Difficulty | Progression | Regression |
Intermediate | Single-arm landmine row | Resistance band row, inverted row |
12. Pendlay Row
Sets & Reps | 3 x 6-8 |
Equipment Needed | Barbell, Weights |
Target Muscles | Lats, rhomboids, traps, rear deltoids, erector spinae |
“An advanced movement focusing on explosive power and strength is beneficial for improving deadlifts,” Saini says.
So, the last exercise on our list is the Pendlay row, named after well-known strength coach Glenn Pendlay. It’s unique in that you rest the barbell on the floor during each repetition. So, it’s not a continuous movement and you don’t have the benefit of using momentum to power through each rep.
Therefore, you’re going to have to recruit a bit more power to get it off the ground. As a result, you’ll become stronger and more explosive in the bent-over rowing position.

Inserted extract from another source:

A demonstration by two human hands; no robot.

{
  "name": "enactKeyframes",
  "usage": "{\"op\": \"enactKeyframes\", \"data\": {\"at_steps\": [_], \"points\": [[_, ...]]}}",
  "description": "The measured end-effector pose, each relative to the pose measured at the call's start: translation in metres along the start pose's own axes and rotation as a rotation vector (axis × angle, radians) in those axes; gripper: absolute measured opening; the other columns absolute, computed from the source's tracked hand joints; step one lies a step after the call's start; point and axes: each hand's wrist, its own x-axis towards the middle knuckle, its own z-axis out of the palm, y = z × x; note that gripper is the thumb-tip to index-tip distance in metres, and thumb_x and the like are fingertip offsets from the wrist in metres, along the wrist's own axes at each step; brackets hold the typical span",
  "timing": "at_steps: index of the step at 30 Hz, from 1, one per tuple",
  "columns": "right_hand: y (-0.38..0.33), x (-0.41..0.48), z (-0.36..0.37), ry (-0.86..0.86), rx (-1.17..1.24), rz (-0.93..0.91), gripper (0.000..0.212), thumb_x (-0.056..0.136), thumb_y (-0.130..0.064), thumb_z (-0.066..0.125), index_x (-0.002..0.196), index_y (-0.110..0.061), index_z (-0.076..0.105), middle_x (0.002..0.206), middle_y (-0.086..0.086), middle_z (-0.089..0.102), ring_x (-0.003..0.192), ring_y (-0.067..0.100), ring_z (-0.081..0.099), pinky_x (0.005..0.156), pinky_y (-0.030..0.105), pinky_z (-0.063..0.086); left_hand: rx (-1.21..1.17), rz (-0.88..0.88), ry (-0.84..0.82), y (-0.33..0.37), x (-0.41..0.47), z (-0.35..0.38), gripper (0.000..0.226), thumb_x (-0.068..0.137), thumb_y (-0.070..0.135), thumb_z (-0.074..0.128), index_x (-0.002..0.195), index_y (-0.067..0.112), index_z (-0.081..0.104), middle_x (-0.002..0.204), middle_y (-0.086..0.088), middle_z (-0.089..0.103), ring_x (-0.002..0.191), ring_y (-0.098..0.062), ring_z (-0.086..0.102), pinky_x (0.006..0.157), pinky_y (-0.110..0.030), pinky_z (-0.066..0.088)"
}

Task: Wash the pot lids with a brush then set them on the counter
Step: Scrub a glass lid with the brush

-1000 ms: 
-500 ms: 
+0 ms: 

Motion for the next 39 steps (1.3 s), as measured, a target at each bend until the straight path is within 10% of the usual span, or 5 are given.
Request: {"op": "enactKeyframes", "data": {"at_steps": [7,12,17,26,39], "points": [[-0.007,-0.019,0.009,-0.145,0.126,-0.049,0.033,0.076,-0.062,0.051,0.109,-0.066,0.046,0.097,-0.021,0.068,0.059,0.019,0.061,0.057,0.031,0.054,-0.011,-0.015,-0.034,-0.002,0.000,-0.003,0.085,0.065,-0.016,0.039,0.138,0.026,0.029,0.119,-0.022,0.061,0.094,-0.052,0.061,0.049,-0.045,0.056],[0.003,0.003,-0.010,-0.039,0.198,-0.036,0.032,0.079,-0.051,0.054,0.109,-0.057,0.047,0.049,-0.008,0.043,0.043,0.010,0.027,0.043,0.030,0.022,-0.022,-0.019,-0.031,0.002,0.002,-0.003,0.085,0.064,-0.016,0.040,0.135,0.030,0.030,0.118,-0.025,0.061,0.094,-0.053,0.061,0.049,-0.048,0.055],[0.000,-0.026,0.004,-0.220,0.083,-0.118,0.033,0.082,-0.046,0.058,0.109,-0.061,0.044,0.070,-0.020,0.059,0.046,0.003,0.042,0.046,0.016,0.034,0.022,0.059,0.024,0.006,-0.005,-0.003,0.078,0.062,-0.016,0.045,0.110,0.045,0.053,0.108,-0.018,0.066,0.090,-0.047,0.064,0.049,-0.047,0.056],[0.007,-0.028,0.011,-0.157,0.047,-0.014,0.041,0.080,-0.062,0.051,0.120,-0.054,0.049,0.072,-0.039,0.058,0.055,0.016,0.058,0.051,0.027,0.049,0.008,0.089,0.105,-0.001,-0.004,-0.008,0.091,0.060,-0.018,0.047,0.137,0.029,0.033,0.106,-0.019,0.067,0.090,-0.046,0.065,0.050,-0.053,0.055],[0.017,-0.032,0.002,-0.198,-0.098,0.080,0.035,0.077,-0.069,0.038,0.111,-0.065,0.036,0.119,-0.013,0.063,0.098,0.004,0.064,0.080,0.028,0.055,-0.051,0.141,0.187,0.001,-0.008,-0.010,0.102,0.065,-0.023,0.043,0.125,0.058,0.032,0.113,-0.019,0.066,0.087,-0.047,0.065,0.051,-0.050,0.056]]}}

Start with the barbell on the floor, perform a bent-over row then place the bar back on the floor for a second and repeat.
Coach Tips:
- Use a lighter weight than you would with the standard barbell bent-over row.
- Lower the bar at a decent pace but avoid just dropping it to the floor.
- Maintain a horizontal torso and don’t try to raise up during your reps.
Difficulty | Progression | Regression |
Advanced | Deficit Pendlay | Barbell bent-over row, dumbbell row |
Best Rowing-Focused Back Workout
Perform this workout once weekly to add thickness and density to your back:
Exercise | Sets | Reps | Rest |
Barbell Bent-Over Row | 3 | 8-12 | 60-90 sec |
Single-Arm Dumbbell Bent-Over Row | 3 | 8-12/arm | 60 sec |
Seated Cable Row | 3 | 8-12 | 60 sec |
Inverted Row with Feet Elevated | 3 | To failure | 90 sec |
Landmine Row | 3 | 8-12/arm | 60 sec |
Wrapping Up
That’s a pretty good-looking list of best rowing exercises. There are surely a few others that could have made it too but there’s nothing here that won’t do the job better than anything else really.
Just make sure to be smart about your training which means lifting within your limits and maintaining good form for your safety and to get the most out of each exercise.